The 70-417 exam is an upgrade exam for someone who already holds an earlier MCSA. 70-417 covers the same material as three other exams: 70-410, 70-411, and 70-412. Microsoft offers a 70-417 study guide.
One of the items to be covered is recovering from a deleted GPO. How do you recover a deleted (or from a really screwed up) Default Domain and or Default Domain Controllers GPO? I haven’t had to recover from a deleted Default Domain GPO since 2005 or from a screwed-up one since 2008. Well, you use the DCGpoFix command-line utility.
Since I am a reader, I read the entire article. Lo and behold, after all these years, I actually saw in writing from Microsoft the Best Practice I had been telling people about all these years. Right there in the first paragraph under Examples:
As a best practice, you should configure the Default Domain Policy GPO only to manage the default Account Policies settings, Password Policy, Account Lockout Policy, and Kerberos Policy.
I cannot count the number of arguments I have had with Windows Admins over this. And wouldn’t you know, my AD mentors have been correct all these years! 🙂
I once did a troubleshooting project for a Citrix XenApp 5 on Server 2003 environment for slow logons. It seems ever since XenApp 5 had been installed and put into production, EVERY user on the network was experiencing slow logins and many other issues. Naturally, of course, XenApp 5 received the blame. The actual problem? They had put over 800 lockdown configuration settings in the Default Domain GPO!!!! And they wondered why every user on the network was affected!!! Instead of having a separate Organizational Unit (OU) for the XenApp servers, they put them in the Computers Container (where you cannot directly apply any GPO).
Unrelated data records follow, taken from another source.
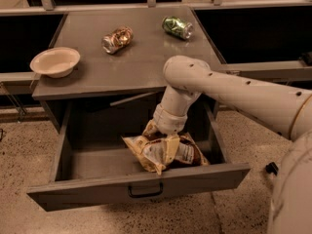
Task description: Pick brown chip bag from top drawer and place on counter
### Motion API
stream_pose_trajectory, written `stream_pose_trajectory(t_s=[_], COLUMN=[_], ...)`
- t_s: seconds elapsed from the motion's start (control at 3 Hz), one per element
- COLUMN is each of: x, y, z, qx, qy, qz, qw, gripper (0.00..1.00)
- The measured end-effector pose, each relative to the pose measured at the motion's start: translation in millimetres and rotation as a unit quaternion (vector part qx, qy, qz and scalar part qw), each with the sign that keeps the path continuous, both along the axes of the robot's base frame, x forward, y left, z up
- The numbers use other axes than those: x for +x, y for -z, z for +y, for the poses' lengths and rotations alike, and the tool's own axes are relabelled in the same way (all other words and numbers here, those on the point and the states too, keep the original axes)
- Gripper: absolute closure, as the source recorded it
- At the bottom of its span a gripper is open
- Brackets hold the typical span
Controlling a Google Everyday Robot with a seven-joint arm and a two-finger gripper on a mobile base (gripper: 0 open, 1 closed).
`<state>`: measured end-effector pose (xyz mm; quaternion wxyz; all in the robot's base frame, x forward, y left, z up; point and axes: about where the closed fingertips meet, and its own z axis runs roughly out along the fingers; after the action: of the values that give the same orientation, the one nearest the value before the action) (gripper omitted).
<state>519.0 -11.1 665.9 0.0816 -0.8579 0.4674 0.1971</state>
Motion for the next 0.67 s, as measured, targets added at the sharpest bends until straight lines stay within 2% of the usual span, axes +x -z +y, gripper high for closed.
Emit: stream_pose_trajectory(t_s=[0.33,0.67], x=[-10,-9], y=[12,-5], z=[-5,-5], qx=[-0.002,0.027], qy=[-0.005,0.000], qz=[0.019,0.010], qw=[0.9998,0.9996], gripper=[0.59,0.83])
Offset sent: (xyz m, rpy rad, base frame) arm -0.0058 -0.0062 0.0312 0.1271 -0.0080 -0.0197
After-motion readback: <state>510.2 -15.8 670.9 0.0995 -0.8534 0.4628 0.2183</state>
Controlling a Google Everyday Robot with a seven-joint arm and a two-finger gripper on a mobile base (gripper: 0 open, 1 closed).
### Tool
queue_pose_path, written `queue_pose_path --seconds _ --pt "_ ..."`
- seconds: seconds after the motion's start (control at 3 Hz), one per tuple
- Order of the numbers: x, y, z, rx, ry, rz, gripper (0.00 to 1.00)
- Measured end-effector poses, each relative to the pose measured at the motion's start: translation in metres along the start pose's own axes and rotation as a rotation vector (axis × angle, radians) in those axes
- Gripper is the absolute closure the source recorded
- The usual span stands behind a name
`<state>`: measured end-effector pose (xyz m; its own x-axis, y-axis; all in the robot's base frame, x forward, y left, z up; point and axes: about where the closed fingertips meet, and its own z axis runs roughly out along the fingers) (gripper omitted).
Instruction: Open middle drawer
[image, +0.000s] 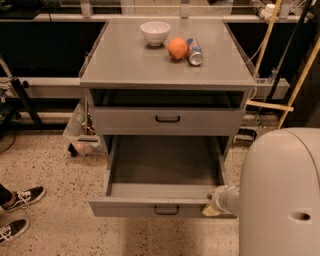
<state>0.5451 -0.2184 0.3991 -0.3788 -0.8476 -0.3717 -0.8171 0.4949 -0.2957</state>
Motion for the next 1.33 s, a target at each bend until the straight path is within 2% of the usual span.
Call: queue_pose_path --seconds 0.33,1.33 --pt "0.0064 0.0044 -0.0024 0.001 0.011 0.009 1.0" --pt "0.0038 0.0091 -0.0035 -0.003 0.018 0.006 1.0"
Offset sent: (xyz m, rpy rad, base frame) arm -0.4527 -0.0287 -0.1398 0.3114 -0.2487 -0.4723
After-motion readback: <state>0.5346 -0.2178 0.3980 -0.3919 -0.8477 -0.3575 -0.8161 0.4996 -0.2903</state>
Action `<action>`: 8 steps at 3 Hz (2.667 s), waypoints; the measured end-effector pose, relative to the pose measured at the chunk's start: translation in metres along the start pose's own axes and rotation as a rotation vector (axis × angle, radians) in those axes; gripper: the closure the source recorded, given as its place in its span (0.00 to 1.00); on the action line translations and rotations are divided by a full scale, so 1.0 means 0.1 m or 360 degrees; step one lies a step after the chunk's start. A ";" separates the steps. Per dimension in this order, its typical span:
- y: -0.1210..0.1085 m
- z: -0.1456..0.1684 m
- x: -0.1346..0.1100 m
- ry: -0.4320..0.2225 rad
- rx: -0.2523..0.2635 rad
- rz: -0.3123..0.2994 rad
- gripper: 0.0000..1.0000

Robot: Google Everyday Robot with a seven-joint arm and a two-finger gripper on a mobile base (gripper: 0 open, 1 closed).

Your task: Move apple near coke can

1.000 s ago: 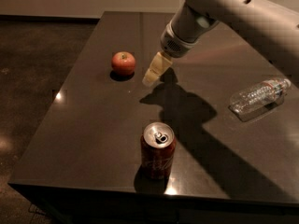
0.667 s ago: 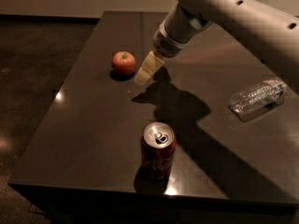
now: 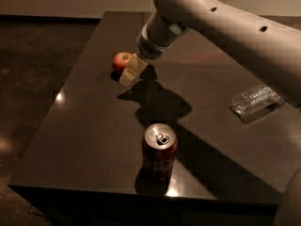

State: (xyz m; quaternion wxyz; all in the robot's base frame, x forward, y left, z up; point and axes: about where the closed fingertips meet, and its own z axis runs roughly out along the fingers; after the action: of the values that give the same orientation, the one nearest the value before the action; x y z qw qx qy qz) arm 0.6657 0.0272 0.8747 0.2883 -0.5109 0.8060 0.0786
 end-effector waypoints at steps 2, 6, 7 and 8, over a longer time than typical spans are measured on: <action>-0.04 0.21 -0.21 0.0000 -0.0017 0.0022 0.00; 0.09 0.30 -0.35 0.0006 -0.0168 0.0005 0.69; 0.11 0.28 -0.37 -0.0006 -0.0189 0.0000 0.93; 0.05 0.07 -0.17 -0.0030 -0.0245 -0.0025 1.00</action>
Offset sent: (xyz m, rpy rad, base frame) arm 0.0270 0.0336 -0.0053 0.0190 0.0343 -0.0005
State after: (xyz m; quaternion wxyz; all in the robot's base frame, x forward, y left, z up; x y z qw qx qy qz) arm 0.6691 0.0459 0.8778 0.2562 -0.5372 0.7908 0.1427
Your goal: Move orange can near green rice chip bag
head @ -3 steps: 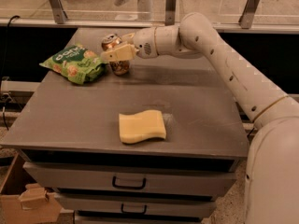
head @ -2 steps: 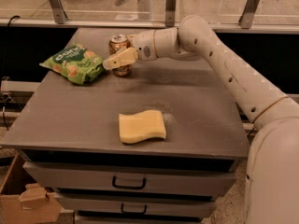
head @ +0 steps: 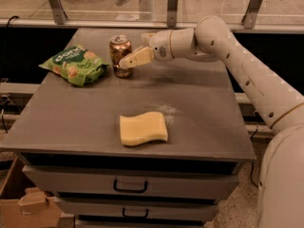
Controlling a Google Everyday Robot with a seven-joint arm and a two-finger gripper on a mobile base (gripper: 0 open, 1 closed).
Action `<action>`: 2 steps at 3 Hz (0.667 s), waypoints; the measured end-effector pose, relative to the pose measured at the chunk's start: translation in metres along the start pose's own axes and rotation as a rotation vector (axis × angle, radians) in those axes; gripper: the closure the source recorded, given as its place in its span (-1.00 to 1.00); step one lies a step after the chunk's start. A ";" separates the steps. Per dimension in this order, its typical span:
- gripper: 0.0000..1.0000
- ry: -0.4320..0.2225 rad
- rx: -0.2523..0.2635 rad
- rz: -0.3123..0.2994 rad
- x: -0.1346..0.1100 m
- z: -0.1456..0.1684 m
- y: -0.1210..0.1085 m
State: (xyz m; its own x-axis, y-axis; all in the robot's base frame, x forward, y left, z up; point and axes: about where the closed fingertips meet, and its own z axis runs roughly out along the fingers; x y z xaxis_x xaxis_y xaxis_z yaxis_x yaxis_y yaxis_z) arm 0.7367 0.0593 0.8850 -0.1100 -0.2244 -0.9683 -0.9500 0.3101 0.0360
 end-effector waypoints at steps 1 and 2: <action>-1.00 0.031 0.234 -0.006 0.017 -0.079 -0.067; -1.00 0.060 0.483 -0.019 0.026 -0.171 -0.123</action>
Offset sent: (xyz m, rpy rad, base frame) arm 0.0866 -0.3672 0.0411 -0.1891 -0.2024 -0.8182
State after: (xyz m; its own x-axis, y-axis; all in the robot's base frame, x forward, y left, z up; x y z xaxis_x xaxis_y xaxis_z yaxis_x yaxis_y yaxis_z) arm 0.8006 -0.1426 0.8973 -0.1243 -0.2821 -0.9513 -0.7092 0.6958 -0.1137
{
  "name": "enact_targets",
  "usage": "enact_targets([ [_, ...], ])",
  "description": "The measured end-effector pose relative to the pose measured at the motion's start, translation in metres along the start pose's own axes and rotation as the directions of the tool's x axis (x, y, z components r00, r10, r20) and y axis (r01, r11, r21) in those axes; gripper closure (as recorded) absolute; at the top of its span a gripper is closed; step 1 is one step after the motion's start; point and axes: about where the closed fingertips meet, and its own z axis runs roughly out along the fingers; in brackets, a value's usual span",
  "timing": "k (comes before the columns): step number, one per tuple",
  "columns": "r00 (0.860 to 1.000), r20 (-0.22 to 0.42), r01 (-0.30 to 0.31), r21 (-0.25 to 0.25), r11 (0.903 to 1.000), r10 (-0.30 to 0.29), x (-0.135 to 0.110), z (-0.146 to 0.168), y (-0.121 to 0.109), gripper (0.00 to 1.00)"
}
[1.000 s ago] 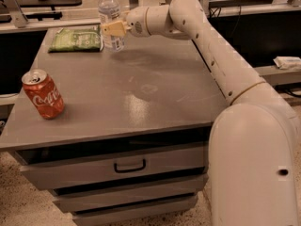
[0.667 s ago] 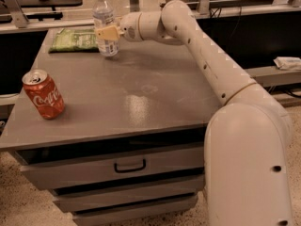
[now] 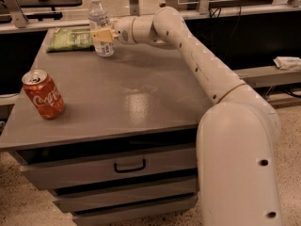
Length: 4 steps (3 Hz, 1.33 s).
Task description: Move blue plastic bottle near green jalapeno chip bag
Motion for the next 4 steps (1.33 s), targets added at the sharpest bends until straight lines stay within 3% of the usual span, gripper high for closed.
enact_targets([
  [3,1.0,-0.004,0.004,0.012,0.9999,-0.004,0.0004,0.0009,-0.0051,0.12],
  [4,1.0,-0.009,0.008,0.023,0.9997,-0.007,0.0071,-0.0057,-0.0128,0.0],
])
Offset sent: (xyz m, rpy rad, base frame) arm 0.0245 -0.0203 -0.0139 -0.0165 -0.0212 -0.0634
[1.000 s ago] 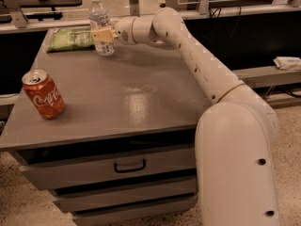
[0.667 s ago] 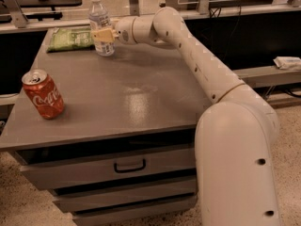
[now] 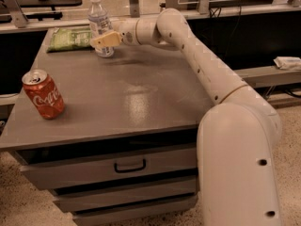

They then put all their lockdown settings in the Default Domain GPO which instantly affected everyone.
- Record the Account, Password, Account Lockout, and Kerberos policy settings,
- Create an OU for the XenApp servers,
- Create a lockdown GPO and link it to the new XenApp server’s OU,
- Run DCGpoFix /domain to recreate the Default Domain policy,
- Edit the new Default Domain GPO and enter the recorded settings from Step 1 above,
- Move the XenApp servers to their new OU,
- Reboot the XenApp servers (necessary to affect the move to the new OU), and then
- Troubleshoot and fix remaining issues.
Projects like this are where I get the material for my “10 Things in AD…” presentations. This is also why studying for certification exams can be beneficial. Now I have proof I am correct in what I tell people should go in the Default Domain GPO.